• Work instruction: Retype the listing exactly; omit pictures.

• Data provided:
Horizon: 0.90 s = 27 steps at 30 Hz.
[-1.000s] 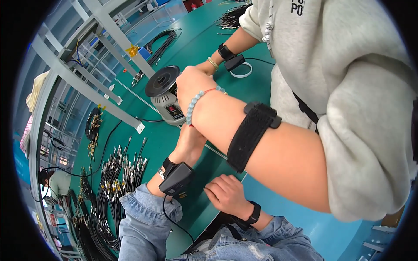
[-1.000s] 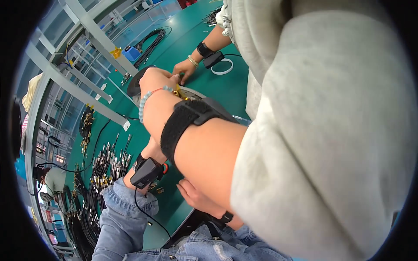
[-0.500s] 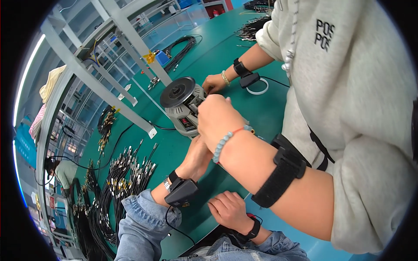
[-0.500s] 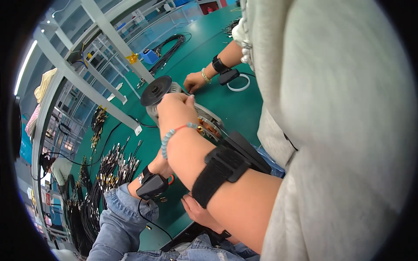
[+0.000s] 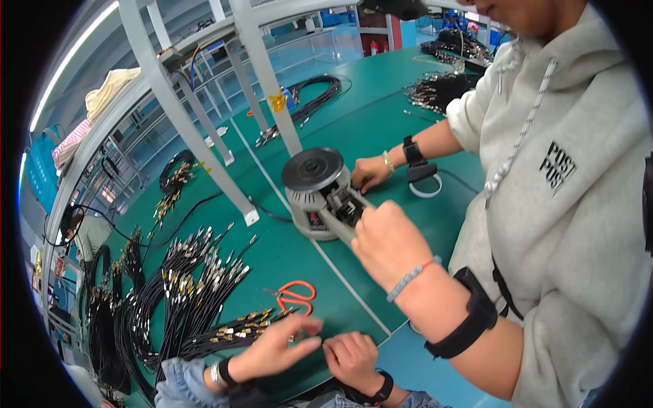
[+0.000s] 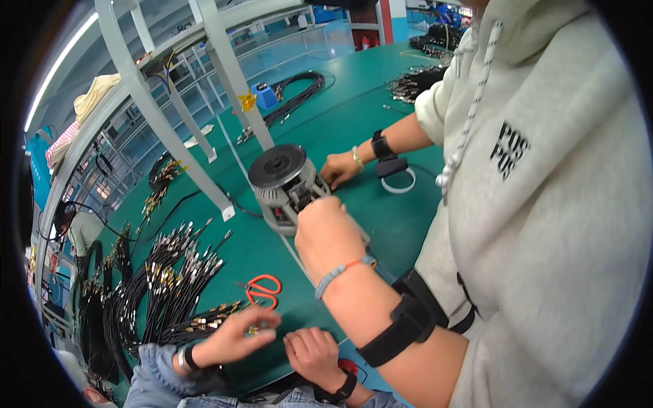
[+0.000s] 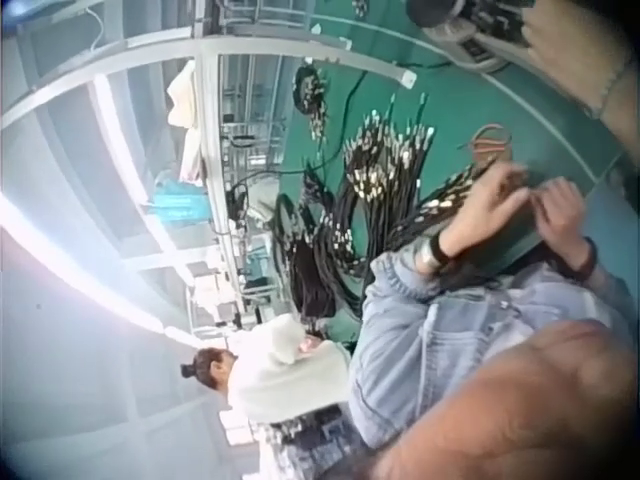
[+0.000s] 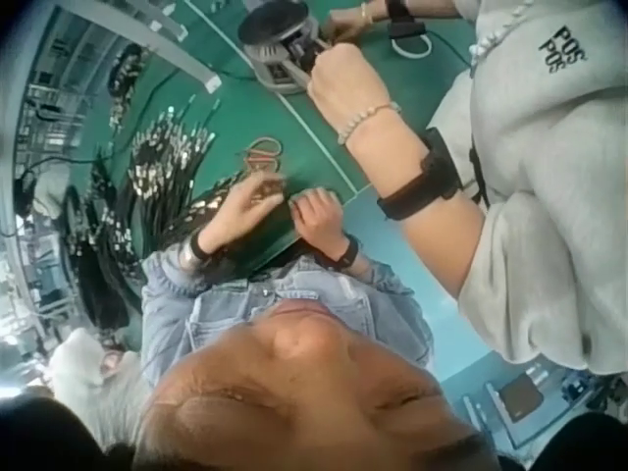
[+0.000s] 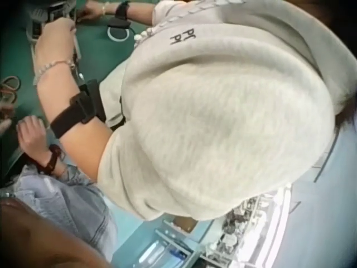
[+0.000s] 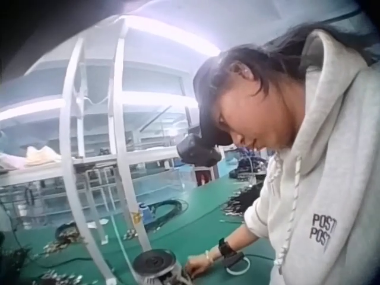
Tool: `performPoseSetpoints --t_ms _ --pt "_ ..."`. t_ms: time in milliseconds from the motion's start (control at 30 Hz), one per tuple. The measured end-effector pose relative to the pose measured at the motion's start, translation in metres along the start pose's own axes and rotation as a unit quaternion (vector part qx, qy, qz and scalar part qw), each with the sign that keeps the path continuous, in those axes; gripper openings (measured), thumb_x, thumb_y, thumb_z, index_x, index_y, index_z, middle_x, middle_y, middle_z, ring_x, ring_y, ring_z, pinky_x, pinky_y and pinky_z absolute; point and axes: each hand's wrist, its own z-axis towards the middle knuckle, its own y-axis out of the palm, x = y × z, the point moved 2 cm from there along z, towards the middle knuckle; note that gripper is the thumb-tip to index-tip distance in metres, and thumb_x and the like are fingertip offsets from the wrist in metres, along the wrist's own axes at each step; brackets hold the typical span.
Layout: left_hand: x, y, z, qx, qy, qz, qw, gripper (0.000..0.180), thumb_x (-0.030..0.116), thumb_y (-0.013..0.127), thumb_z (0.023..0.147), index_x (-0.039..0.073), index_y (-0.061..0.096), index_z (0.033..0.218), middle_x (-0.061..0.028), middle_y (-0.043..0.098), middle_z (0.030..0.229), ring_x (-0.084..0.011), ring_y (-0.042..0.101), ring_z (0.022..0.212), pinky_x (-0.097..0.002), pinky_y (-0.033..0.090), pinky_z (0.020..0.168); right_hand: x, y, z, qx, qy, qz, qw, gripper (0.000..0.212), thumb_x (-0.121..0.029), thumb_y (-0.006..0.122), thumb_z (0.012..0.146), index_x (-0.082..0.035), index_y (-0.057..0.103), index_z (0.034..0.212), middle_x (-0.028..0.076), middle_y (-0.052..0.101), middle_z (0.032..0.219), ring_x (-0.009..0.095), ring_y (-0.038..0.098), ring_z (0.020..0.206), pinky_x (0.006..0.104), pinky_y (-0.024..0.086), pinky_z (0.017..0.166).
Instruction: The person loads a roll of tape into a dispenser and then repeatedly picks up cables to apply yellow tape to the connectors. After taping each connector, the person sets the cable aside and gathers them together.
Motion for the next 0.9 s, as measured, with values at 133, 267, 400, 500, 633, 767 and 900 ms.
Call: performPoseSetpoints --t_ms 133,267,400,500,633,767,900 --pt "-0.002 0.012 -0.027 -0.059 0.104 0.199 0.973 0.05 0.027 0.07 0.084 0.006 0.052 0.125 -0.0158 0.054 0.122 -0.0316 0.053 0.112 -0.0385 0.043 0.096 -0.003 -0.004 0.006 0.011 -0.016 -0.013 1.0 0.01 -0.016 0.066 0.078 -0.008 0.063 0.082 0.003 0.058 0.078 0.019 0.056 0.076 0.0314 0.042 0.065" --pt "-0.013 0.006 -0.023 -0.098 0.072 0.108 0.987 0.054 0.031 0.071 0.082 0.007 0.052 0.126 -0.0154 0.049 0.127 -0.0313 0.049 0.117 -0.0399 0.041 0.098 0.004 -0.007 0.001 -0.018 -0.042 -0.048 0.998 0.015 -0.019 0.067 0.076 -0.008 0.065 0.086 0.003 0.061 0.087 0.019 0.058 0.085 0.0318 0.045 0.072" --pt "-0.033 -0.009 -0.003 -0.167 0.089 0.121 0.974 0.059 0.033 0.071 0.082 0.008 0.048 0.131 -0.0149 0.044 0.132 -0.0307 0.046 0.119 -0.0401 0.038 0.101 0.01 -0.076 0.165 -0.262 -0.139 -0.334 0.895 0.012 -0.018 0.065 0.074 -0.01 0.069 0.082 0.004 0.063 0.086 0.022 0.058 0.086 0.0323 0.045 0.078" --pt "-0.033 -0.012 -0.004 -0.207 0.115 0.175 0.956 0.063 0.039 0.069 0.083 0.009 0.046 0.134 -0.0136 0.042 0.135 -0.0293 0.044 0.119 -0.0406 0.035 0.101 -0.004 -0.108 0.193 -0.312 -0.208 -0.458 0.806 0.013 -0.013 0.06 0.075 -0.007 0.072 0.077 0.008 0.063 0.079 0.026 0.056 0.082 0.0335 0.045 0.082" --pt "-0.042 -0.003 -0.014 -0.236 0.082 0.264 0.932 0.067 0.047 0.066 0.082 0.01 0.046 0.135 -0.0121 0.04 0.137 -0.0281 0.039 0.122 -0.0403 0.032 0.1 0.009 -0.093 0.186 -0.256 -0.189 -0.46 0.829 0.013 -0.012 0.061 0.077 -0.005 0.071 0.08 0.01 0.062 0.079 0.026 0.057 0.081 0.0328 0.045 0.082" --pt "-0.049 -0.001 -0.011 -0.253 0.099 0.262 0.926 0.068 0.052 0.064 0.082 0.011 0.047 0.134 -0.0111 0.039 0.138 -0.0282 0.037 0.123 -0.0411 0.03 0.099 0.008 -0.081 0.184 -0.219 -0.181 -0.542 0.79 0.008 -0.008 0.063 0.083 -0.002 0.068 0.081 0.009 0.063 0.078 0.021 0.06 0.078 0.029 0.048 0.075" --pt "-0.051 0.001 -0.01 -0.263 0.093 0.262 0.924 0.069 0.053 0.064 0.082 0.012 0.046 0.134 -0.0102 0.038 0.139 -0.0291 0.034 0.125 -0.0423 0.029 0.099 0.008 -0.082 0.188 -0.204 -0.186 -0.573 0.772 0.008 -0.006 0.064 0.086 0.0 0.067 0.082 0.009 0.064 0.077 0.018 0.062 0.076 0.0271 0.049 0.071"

• Answer for this exercise:
Horizon: 0.90 s = 27 steps at 30 Hz.
[-1.000s] 
[-1.000s] 
[-0.500s] 
[-0.500s] 
[+0.000s] 
[+0.000s] 
[+0.000s] 
[+0.000s] 
[+0.000s] 
[+0.000s] 
Tool: `performPoseSetpoints --t_ms _ --pt "_ ..."`. t_ms: time in milliseconds from the motion's start (control at 30 Hz), one per tuple. The measured end-effector pose relative to the pose measured at the motion's start, translation in metres along the start pose's own axes and rotation as a unit quaternion (vector part qx, qy, qz and scalar part qw), each with the sign that keeps the path continuous, in those axes; gripper openings (measured), thumb_x, thumb_y, thumb_z, index_x, index_y, index_z, middle_x, middle_y, middle_z, ring_x, ring_y, ring_z, pinky_x, pinky_y and pinky_z absolute; point and axes: each hand's wrist, its own z-axis towards the middle knuckle, its own y-axis out of the palm, x = y × z, the point moved 2 cm from there along z, towards the middle knuckle; note that gripper is the thumb-tip to index-tip distance in metres, and thumb_x and the like are fingertip offsets from the wrist in metres, along the wrist's own axes at each step; brackets hold the typical span.
Layout: left_hand: x, y, z, qx, qy, qz, qw, gripper (0.000..0.180), thumb_x (-0.030..0.116), thumb_y (-0.013..0.127), thumb_z (0.023..0.147), index_x (-0.039..0.073), index_y (-0.061..0.096), index_z (0.033..0.218), middle_x (-0.061..0.028), middle_y (-0.043..0.098), middle_z (0.030..0.229), ring_x (-0.084..0.011), ring_y (-0.042..0.101), ring_z (0.022..0.212), pinky_x (-0.097..0.002), pinky_y (-0.033..0.090), pinky_z (0.020..0.168); right_hand: x, y, z, qx, qy, qz, qw, gripper (0.000..0.212), thumb_x (-0.121..0.029), thumb_y (-0.006..0.122), thumb_z (0.012..0.146), index_x (-0.082..0.035), index_y (-0.057..0.103), index_z (0.034..0.212), middle_x (-0.028..0.076), middle_y (-0.052..0.101), middle_z (0.032..0.219), ring_x (-0.009..0.095), ring_y (-0.038..0.098), ring_z (0.020..0.206), pinky_x (0.006..0.104), pinky_y (-0.024..0.086), pinky_z (0.017..0.166).
Instruction: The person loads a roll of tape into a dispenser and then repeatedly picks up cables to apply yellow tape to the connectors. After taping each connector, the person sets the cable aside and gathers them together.
Motion for the next 0.9 s, as measured, with values at 133, 267, 400, 500, 633, 767 and 900 ms.
Call: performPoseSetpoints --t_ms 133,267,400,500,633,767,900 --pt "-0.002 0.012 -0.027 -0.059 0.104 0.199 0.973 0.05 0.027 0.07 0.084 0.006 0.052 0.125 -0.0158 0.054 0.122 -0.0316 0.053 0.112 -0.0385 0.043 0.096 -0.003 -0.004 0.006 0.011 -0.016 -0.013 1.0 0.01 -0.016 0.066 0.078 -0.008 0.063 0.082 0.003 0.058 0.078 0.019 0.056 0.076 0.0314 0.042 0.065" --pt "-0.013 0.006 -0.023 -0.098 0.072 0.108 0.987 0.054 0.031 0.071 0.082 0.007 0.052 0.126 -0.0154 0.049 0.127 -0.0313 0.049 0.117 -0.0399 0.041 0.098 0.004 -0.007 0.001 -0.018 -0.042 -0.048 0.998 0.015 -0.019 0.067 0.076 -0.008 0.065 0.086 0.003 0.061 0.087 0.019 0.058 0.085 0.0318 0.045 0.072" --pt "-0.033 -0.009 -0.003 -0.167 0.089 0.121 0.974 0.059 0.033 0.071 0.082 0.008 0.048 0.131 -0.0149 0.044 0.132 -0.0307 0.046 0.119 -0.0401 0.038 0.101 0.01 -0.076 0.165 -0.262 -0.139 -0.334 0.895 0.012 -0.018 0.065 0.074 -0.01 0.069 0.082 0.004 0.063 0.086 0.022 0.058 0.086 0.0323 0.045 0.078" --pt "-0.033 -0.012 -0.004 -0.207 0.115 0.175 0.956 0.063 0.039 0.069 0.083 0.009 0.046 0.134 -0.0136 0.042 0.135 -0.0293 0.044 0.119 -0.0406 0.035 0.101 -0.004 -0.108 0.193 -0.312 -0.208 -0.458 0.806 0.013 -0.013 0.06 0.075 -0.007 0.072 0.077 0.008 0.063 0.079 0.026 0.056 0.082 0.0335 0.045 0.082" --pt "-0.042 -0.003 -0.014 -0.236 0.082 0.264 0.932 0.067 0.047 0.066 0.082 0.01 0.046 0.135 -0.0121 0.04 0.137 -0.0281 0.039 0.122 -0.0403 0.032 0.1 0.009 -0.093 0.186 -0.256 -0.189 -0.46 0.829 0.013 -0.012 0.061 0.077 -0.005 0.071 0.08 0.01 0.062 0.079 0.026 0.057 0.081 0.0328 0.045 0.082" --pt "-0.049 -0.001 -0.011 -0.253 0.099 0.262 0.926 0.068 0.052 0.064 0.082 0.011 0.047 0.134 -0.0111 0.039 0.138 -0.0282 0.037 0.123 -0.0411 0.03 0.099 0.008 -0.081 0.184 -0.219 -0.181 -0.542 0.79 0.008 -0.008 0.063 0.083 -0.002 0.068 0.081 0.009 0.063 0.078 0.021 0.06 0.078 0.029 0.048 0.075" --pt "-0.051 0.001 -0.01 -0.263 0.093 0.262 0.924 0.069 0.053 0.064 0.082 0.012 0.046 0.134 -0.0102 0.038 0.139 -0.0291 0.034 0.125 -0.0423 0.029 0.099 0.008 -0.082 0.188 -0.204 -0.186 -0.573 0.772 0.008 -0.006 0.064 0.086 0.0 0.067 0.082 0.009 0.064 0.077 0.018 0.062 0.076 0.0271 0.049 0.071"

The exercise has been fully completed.